The Contractor hereby waives any and all rights to sue the Client for any injuries, whether minor or severe, that are sustained by the Contractor or any of the Contractor's Contractors, agents, or subcontractors during the course of providing services for the Client or while present at any of the Client's facilities.  

This waiver applies to any claims arising from accidents, incidents, or activities that occur while performing work for the Client or on the Client's premises.  This includes, but is not limited to, claims based on negligence, premises liability, products liability, or any other legal theory that could impose liability on the Client.

The Contractor acknowledges that this waiver prevents them from recovering damages from the Client for work-related injuries, even if the Client is at fault.  The Contractor has been advised to obtain insurance to cover any costs associated with such injuries.
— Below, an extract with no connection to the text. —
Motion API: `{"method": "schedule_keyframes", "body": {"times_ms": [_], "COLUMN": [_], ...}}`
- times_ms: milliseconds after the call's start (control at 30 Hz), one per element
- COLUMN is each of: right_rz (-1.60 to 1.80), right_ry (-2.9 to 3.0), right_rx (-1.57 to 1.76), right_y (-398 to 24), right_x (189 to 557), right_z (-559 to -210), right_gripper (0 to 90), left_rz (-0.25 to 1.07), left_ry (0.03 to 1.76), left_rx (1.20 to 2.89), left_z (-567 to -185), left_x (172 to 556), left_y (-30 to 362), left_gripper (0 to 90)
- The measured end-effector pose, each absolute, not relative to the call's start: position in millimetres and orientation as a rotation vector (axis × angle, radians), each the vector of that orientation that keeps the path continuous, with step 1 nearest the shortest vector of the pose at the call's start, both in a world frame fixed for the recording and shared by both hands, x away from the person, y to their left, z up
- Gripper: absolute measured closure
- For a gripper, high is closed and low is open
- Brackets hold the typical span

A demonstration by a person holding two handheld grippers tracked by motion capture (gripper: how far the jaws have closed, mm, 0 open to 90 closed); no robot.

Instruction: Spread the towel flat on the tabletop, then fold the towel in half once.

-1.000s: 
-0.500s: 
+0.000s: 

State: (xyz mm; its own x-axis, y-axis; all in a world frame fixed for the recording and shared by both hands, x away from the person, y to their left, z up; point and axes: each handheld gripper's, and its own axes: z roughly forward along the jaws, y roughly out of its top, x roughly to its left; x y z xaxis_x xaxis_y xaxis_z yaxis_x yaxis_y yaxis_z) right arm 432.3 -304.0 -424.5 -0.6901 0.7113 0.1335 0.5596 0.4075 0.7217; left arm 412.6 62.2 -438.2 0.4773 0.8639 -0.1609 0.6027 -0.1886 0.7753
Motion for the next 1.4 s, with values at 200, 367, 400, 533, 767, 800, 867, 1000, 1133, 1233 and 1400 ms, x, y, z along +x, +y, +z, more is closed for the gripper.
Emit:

This waiver shall remain in effect for the entire term of this Agreement and shall survive the termination of the Contractor's engagement.  

In the event any portion of this waiver is deemed invalid or unenforceable by an arbitrator or court of law, the remainder shall still be enforced to the fullest extent permitted.  

The Contractor has had adequate opportunity to review this waiver and consult with legal counsel regarding the implications prior to signing this Agreement.  This waiver is a material condition of the Client's engagement of the Contractor's services.

Any dispute over the interpretation or application of this waiver shall be resolved exclusively through binding arbitration, rather than a lawsuit in civil court.  

This waiver shall be interpreted as broadly as possible to release the Client from liability for Contractor injuries to the maximum extent permitted by law.

Client is authorized to assign any of its rights with or without the consent of Contractor.

        G. Expenses

Contractor will be responsible for all expenses incurred in performing the services under this Agreement. Compensation paid to Contractor is in full consideration of any services performed and any expenses incurred while performing said services.

        H. Background Check  

Client, at its discretion under this Agreement, may require Contractor to successfully complete a comprehensive background check (“Background Check”). Should Client exercise its right to require a Background Check, Client must communicate in writing to Contractor that a Background Check will be required. Upon written notice from Client, Contractor, no later than 30 days after written notice from Client, must successfully complete a Background Check. The Background Check shall be conducted by a reputable third-party service provider ("Service Provider") selected solely at the discretion of Client.  The Background Check may include, but is not limited to, verification of employment history, educational credentials, professional licenses, criminal record checks, credit history review, and any other investigations deemed necessary by Client for the position in question.  The Contractor shall provide written consent for the Background Check and cooperate fully with the Service Provider, including providing all necessary information and documentation in a timely manner.  All information obtained through the Background Check shall be treated as confidential and used solely for employment-related purposes in accordance with applicable laws and regulations.  Client reserves the right to terminate this Agreement if already commenced, based on the results of the Background Check or if Contractor fails to consent to or cooperate with the Background Check process.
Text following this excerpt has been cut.